Candy Crush is out to tempt investors with the sweet taste of success while avoiding the sourness left in the mouths of those who bit into social game maker Zynga.
King Digital Entertainment, the developer behind the wildly addictive puzzle game, said this week that Candy Crush is seeking a listing on the New York Stock Exchange.
The news set the Internet abuzz with chatter from those crowing about the mobile game's dizzying success and from the cynical hearkening back to the lackluster fate of Farmville maker Zynga.
Zynga pioneered online social gaming at a time when Facebook was center stage and got caught on its heels when players enthralled by free play on smartphones or tablets flitted away from the San Francisco-based company's titles.
Zynga took arrows
"Zynga was a pioneer in its space," said longtime game industry analyst Scott Steinberg, now general manager of Phoenix Online Studios.
"The trouble is, sometimes pioneers catch the arrows."
Zynga was an early innovator, and is not out of the game, although its stock is about half the price it was when the company made its stock market debut at the end of 2011.
While no one can predict how long a game will be a hit, Candy Crush has shown staying power and King has the benefit of learning from Zynga's woes.
"Like anything else that comes to market and trades on popularity instead of business fundamentals, you have to be aware that the two will collide and the guys on the popularity side are going to lose," said independent analyst Rob Enderle of Enderle Group in Silicon Valley.
Candy Crush—King's top-seller—started life as a Facebook game in 2012 but can also be played online and on smartphones.
The game is free, but players can pay for in-app extras to help them pass up through its more than 500 levels.
In a move that encourages players to spread the game, Candy Crush lets people call on friends or family at Facebook to download the title and help them advance.
In a promising note, Candy Crush has characteristics in common with classic title Tetris, which remains a star at nearly 30 years old.
Millions of commuters, teenagers—even pensioners—clock in daily to test their skills at the game, which involves lining up tiny pieces of colored sweets to make them vanish from the screen of their computer or mobile phone.
King rolls out new features and doesn't rest on laurels, according to analysts.
A constant peril for makers of mobile games, which are often free, is that players can be fickle in their loyalties.
"It is one thing to have a game that is a cultural phenomenon," Steinberg said.
"It is another to have one with a user base that stay loyal year in and year out."
Candy Crush has "struck a nerve" and King is using it as a springboard for other games, according to the analyst.
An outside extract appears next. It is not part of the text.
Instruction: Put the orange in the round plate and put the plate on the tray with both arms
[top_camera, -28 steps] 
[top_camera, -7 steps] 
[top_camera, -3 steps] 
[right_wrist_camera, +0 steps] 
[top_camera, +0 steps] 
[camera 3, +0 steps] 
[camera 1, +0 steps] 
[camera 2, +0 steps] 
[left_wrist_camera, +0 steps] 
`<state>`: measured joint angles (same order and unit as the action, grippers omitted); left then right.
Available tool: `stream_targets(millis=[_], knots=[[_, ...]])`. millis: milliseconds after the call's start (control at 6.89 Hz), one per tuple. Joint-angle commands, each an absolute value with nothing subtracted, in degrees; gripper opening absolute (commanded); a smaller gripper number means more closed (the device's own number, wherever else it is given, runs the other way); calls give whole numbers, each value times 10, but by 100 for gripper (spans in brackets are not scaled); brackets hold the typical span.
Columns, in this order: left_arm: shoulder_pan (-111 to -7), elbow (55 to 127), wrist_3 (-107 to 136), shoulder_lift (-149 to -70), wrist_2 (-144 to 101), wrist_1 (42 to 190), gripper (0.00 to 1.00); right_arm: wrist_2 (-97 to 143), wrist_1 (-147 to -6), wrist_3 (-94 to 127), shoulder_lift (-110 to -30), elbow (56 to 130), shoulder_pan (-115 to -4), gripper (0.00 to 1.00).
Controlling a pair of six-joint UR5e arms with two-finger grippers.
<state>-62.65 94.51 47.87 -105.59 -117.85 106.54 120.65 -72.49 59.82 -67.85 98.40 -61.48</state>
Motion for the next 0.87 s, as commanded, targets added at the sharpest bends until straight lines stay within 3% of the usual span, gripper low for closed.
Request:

Enderle warned that the buzz ahead of King's initial public offering may signal a feeding frenzy that could put early investors on the thin wall of a "mini-bubble."
The analyst was wary of mobile or social game companies overall, reasoning that popularity tended to be fleeting and their business models yet to be perfected.
"Zynga showed that you are as good as your last game," Enderle said.
King Digital Entertainment said it has asked the US Securities and Exchange Commission regulatory body for clearance to list shares on the New York Stock Exchange under the ticker symbol KING.
King hopes to raise some $500 million, according to an estimate in its SEC filing.
Candy Crush records some 700 million sessions a day and racks up daily sales of $850,000, according to the IDATE digital research and consultancy firm.